Боюсь, что такое описание моего состояния покажется читателю очень странным, чтобы не сказать больше. К чему я прибег прежде всего, попав в такое исключительное положение? Отдалился ли от всякого общества? Заставил ли себя проанализировать неопровержимый, хотя и невероятный факт, стоявший передо мною? Поторопился ли в Лондон с первым же поездом, чтобы посоветоваться с компетентными людьми и немедленно произвести следствие? Нет. Я отправился искать приют в доме, куда решил не входить никогда, чтобы не унизить собственного достоинства, и сидел, прихлебывая ром с водой, в обществе старого слуги в десять часов утра. Такого ли поведения можно было ожидать от человека, поставленного в мое ужасное положение? Могу только ответить, что вид знакомого лица старого Беттереджа был для меня неоценимым утешением и что грог старого Беттереджа помог мне так, как, думаю, ничто другое не помогло бы мне в той телесной и душевной апатии, в которую я впал. Только это и могу я сказать в свое оправдание и готов искренне восхищаться, если мои читатели и читательницы неизменно сохраняют достоинство и строгую логичность поведения во всех обстоятельствах жизни.

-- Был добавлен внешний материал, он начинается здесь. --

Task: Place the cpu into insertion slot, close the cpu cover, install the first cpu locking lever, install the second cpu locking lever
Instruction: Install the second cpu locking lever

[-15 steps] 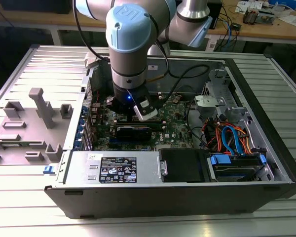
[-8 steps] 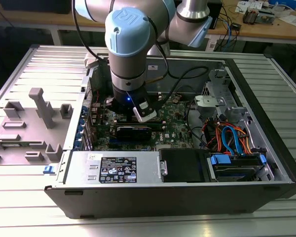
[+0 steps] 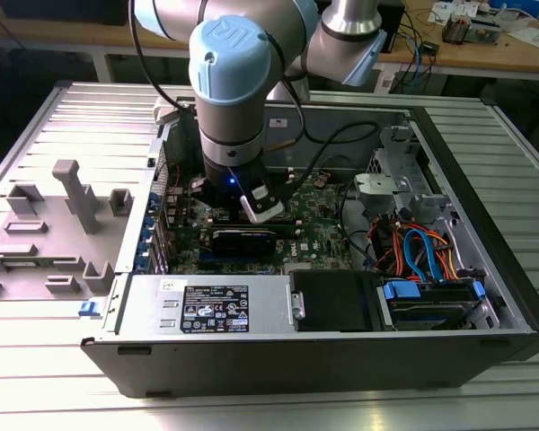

— Вот одно-то уж верно по крайней мере, мистер Фрэнклин, — сказал Беттередж, бросая ночную рубашку на стол и указывая на нее, как на живое существо, которое может его услышать: — верно то, что она лжет.
Этот успокоительный взгляд на дело меня не успокоил.
— Я так же невиновен в покраже алмаза, как и вы, — сказал я, — но рубашка свидетельствует против меня! Краска и метка на ночной рубашке — это факты.
Беттередж взял мой стакан со стола и сунул его мне в руку.
— Факты? — повторил он. — Выпейте-ка еще грогу, мистер Фрэнклин, и вы преодолеете слабость, заставляющую вас верить фактам. Дело нечисто, сэр, — продолжал он, понизив голос: — вот как я отгадываю загадку! Дело нечисто, и мы с вами должны его расследовать. В жестяной шкатулке ничего больше не было, когда вы ее раскрыли?
Вопрос этот тотчас же напомнил мне о конверте в моем кармане. Я вынул его и распечатал. Там оказалось несколько мелко исписанных страниц. Я с нетерпением взглянул на подпись внизу письма: «Розанна Спирман».
Когда я прочитал это имя, внезапное воспоминание осенило меня, и я воскликнул, осененный неожиданной догадкой:
— Постойте! Розанна Спирман поступила к моей тетке из исправительного дома? Розанна Спирман прежде была воровкой?
— Сущая правда, мистер Фрэнклин. Что ж из этого, позвольте спросить?
— Как «что ж из этого»? Почем мы знаем — может быть, все-таки она украла алмаз? Печем мы знаем — может быть, она с умыслом запачкала краской мою ночную рубашку?
Беттередж положил свою руку на мою и остановил меня, прежде чем я успел сказать что-либо еще.
— Вы сумеете оправдаться, мистер Фрэнклин, в этом нет ни малейшего сомнения. Но, я надеюсь, не таким путем. Посмотрите сперва, что говорится в письме, сэр. Из уважения к мертвым посмотрите, что говорится в письме.
Серьезность, с какой он произнес это, показалась мне почти упреком.
— Судите сами об ее письме, — сказал я, — я прочту его вслух.
Я начал — и прочитал следующие строки:
— «Сэр, я должна сделать вам признание. Иногда признание, в котором заключается много горя, можно сделать в немногих словах. Мое признание можно сделать в трех словах: я вас люблю…»
Письмо выпало из моих рук. Я взглянул на Беттереджа.
— Ради бога, — воскликнул я, — что это значит?
Ему, по-видимому, неприятно было отвечать на этот вопрос.
— Сегодня утром вы были наедине с Хромоножкой Люси, — сказал он, — разве она вам ничего не говорила о Розанне Спирман?
— Она даже не упоминала имени Розанны Спирман.
— Пожалуйста, вернитесь к письму, мистер Фрэнклин. Говорю вам прямо: у меня недостает духа огорчать вас после того, что вы уже перенесли. Пусть она сама говорит за себя, сэр, и продолжайте пить ваш грог. Ради собственного спокойствия продолжайте пить ваш грог!